UEDEM, Germany (AP) — As Russia’s military buildup near Ukraine accelerated early this year, military planners at NATO began preparations to launch dozens of fighter jets and surveillance aircraft into skies near Russia and Ukraine. It was a warning to Moscow not to make the mistake of targeting a Member State.
Even in the weeks leading up to the war, politicians and analysts were divided over whether President Vladimir Putin would really order Russian troops to invade. But from a military standpoint, the troops deployed around Ukraine seemed to do just that.
It became an urgent matter to put more eyes in the sky and to closely link NATO aircraft, warships, ground missile systems and radar installations to protect the eastern flank of the alliance.
“We are watching it closely,” NATO Secretary General Jens Stoltenberg said this week. “Information, the best possible situation awareness, is of course extremely critical in such a dangerous situation as we see it now in Ukraine.”
Leading up to the February 24 invasion, the alliance’s Combined Air Operations Center in Uedem, West Germany, stepped up a gear. Several dozen military personnel now simultaneously manage up to 30 aircraft in the skies from the northern tip of Norway to Slovakia.
Patrol planes are diverted from an underground bunker in quiet farmland to keep an eye on suspected Russian aircraft. Fighter jets on 15-minute standby are routinely “Alpha Scrambled” from across Europe to intercept unidentified aircraft near NATO airspace.
More than 100 aircraft may be airborne on any given day, amid approximately 30,000 civilian flights made daily through European airspace.
Six Boeing E-3A surveillance aircraft from NATO’s aging fleet of early warning and control aircraft help create an “aerial image” to share with member states. These “eyes in the sky” don’t fly to Ukraine or Russia, but can see as far as 400 kilometers (250 miles) across the border.
Fighter planes also provide information about what is going on in part of two countries at war. These “assets” are sometimes sent from as far afield as western France, air refueled, and can patrol the border area for about an hour before having to return.
The military alliance of 30 countries is wary of getting involved in a wider war with Russia, so borders and airspace are scrupulously respected.
“There is always a fog of war and we don’t want to have NATO assets around because even unintentionally you can suffer losses,” said Major General Harold Van Pee, commander of the NATO facility in Uedem.
The most sensitive zones for unidentified aircraft are the Kola Peninsula – on the high northern border of Russia and Norway – the Gulf of Finland approaching the Russian city of St. Petersburg, and the skies around the Russian exclave of Kaliningrad, sandwiched between Lithuania and Poland.
From their computer screens, NATO personnel can also track cruise missiles, such as the one Russia used last month to shell a military training base in western Ukraine near NATO member Poland, killing 35 people.
But shading them with planes is a risky business, especially at night, in bad weather, or when the missiles hit the ground and fly so low that electrical pylons and cables become a hazard. “We have to be convinced that there is a credible threat,” said Van Pee.
A less obvious challenge to NATO airspace is rogue drones. Military officers said Russia is using powerful electromagnetic devices for communications jamming that could disrupt remote-controlled flights.

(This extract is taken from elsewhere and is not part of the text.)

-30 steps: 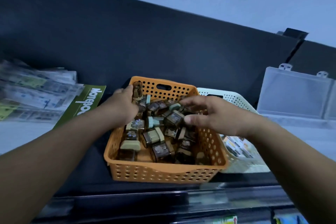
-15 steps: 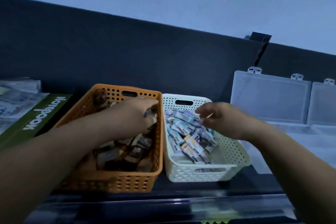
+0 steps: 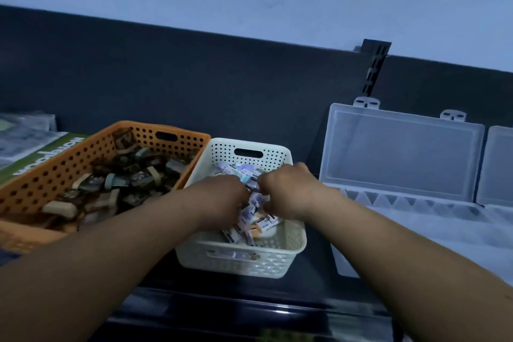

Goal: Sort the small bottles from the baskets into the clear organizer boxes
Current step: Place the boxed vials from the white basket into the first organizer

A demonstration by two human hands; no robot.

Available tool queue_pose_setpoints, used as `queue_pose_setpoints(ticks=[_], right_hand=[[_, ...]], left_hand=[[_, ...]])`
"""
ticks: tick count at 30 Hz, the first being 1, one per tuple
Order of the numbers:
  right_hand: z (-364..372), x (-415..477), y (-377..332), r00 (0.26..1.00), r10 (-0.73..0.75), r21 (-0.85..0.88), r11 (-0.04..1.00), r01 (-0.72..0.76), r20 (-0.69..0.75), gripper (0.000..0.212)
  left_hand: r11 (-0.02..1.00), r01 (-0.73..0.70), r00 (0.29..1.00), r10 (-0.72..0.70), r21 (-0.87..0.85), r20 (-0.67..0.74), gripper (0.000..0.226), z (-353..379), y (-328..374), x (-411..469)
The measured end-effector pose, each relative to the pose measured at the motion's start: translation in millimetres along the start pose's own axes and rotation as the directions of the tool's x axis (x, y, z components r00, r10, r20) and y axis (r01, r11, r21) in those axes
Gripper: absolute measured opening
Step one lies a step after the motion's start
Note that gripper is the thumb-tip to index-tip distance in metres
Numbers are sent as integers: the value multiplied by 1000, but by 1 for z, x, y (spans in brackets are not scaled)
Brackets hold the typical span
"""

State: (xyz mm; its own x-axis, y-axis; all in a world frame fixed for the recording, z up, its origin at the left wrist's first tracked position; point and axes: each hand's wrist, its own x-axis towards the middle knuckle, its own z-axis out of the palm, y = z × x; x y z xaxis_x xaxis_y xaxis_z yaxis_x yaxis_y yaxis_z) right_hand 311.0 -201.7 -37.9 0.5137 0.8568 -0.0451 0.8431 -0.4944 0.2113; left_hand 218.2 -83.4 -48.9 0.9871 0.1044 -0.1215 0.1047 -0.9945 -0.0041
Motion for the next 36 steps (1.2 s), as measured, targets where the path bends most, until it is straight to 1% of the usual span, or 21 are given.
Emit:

Last month, a military drone drifted unchecked from Ukraine through the skies of three members – Romania, Hungary and Croatia – before crashing into the Croatian capital. Several parked cars were damaged, but no one was injured.

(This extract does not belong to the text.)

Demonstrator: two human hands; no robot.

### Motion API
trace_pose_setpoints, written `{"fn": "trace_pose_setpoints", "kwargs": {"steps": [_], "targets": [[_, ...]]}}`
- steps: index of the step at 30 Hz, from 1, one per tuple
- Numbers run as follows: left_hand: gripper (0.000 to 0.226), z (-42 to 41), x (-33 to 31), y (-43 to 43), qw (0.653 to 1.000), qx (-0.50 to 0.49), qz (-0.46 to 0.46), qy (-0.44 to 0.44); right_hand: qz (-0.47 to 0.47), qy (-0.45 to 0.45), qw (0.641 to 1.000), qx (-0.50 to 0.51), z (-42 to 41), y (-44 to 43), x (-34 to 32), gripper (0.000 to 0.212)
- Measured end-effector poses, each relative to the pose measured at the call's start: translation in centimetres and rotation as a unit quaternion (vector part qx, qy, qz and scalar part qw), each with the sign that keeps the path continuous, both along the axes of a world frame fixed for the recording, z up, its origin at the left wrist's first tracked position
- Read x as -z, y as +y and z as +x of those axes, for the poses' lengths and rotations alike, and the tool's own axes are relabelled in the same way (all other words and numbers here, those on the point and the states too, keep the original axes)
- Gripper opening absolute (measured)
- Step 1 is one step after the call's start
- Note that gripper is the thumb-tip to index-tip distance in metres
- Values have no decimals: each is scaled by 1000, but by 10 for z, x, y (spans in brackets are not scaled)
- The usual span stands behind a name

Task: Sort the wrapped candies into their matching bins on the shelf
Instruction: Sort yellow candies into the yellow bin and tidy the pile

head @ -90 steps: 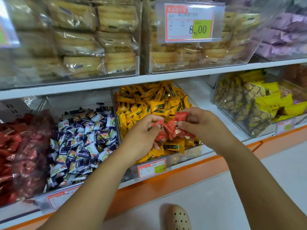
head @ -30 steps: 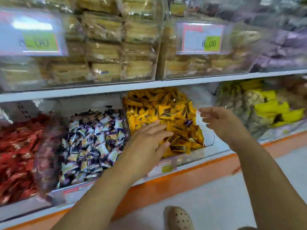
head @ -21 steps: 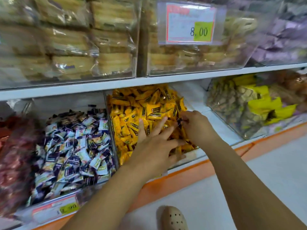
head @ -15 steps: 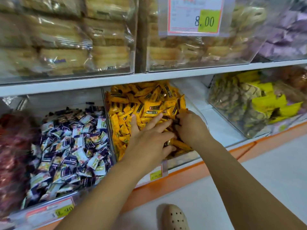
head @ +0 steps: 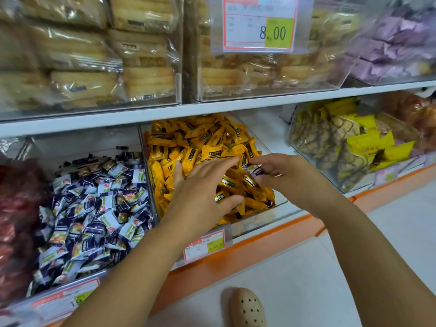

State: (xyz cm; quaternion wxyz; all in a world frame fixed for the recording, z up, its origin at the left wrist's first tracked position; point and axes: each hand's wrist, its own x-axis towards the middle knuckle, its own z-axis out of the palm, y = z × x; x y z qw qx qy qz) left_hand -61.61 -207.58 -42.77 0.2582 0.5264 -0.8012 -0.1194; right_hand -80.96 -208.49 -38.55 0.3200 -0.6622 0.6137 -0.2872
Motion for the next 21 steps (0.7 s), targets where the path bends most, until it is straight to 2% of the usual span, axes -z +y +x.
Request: {"fn": "trace_pose_setpoints", "kwargs": {"steps": [2,5,7,8,10,12,14,16,19,21], "targets": [[59,-6,1,1,999,18,-42,5,3,-31,999,-35,7,5,-2,38],[39,-10,6,0,992,11,-90,88,22,-90,994,-60,15,7,-2,39],[28,-5,5,-2,985,-14,-105,133,40,-86,995,-42,8,4,-4,34],[26,-1,4,-3,984,-25,-103,144,44,-51,997,-26,3,2,-6,27],[26,8,2,-4,985,-39,-81,147,57,108,992,-21,-9,1,-10,11],[25,14,0,-4,990,-18,-53,130,94,276,954,-68,-12,-2,-4,20],[23,16,1,-3,995,14,-40,91,135,386,903,-131,-4,-6,5,35],[22,17,1,-2,997,31,-35,65,143,405,892,-142,2,-8,15,46],[27,23,-1,1,998,28,-48,40,111,332,925,-150,4,-10,24,48],[25,28,-4,2,998,13,-53,34,113,319,929,-153,4,-13,27,46]]}}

The drone weighed just over 6 tons. Both Russia and Ukraine denied its launch. Military officers and NATO officials are refusing to comment on the incident until an investigation is completed.

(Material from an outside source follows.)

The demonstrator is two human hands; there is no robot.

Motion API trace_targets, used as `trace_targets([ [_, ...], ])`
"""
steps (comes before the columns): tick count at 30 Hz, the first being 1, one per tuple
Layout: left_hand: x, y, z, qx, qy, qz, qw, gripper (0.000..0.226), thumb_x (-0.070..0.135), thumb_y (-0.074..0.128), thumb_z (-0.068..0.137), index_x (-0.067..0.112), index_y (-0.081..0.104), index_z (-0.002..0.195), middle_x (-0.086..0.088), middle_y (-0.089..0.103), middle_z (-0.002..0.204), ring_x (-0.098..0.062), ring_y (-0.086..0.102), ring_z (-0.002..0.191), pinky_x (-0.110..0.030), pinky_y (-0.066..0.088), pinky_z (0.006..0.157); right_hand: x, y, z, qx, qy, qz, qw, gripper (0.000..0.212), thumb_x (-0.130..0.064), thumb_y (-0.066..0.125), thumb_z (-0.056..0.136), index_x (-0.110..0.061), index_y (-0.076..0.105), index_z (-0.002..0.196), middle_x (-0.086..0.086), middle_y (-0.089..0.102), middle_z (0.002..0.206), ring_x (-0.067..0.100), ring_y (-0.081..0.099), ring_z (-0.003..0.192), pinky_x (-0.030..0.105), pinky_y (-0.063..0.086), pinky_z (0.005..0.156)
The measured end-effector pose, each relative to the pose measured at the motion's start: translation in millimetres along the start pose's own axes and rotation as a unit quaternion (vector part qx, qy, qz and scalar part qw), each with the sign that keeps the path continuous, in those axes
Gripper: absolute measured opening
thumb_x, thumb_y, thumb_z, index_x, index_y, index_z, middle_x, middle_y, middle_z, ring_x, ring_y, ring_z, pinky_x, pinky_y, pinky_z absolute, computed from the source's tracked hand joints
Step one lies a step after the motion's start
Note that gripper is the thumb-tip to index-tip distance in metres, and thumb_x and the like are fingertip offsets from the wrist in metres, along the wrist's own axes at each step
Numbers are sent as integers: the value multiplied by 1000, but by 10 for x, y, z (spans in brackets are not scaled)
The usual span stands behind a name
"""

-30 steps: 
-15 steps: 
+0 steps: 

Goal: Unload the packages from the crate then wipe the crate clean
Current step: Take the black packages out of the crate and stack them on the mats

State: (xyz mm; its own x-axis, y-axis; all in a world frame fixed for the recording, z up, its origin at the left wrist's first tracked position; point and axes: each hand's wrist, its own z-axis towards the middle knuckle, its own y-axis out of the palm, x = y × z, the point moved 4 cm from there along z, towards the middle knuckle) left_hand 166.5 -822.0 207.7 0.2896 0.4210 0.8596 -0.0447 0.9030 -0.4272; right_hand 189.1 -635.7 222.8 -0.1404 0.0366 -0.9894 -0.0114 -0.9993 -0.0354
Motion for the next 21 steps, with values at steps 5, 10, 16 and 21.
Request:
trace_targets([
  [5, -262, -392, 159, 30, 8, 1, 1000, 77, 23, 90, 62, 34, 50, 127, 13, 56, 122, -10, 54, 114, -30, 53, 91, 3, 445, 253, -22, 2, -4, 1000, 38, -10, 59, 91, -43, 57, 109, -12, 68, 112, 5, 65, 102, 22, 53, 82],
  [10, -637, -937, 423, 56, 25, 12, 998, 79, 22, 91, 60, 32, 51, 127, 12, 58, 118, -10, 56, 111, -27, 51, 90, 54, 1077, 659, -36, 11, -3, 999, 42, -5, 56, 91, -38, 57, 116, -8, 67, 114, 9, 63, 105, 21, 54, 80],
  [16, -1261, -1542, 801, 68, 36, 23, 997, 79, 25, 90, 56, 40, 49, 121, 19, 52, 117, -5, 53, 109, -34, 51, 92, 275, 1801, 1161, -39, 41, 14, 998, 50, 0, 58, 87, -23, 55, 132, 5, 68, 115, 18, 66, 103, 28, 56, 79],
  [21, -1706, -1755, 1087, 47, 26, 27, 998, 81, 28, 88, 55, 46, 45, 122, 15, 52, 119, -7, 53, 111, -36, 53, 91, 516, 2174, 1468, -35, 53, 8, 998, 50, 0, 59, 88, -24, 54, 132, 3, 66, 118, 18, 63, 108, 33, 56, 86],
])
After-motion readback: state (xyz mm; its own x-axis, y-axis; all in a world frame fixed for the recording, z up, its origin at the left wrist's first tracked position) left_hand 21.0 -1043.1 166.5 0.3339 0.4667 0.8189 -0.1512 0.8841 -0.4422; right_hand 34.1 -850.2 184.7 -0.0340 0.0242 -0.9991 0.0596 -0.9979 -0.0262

“Even if you fly next to one of those drones, are you going to do something about it? You have to ask yourself because if you shoot it, you are definitely going to do damage on the ground. If you let it fly, hopefully it will crash into the sea. I mean, you don’t know,’ said Van Pee.
Be it a rogue drone or a missile threat, political and legal experts are expected to be involved in any decision to shoot anything down. Despite the war in its backyard, NATO operates under strict rules in peacetime and is determined to keep it that way.
“Before you use force, there must be an imminent threat to NATO forces or the NATO people. That’s a judgment, and it’s always hard to make,” said Van Pee.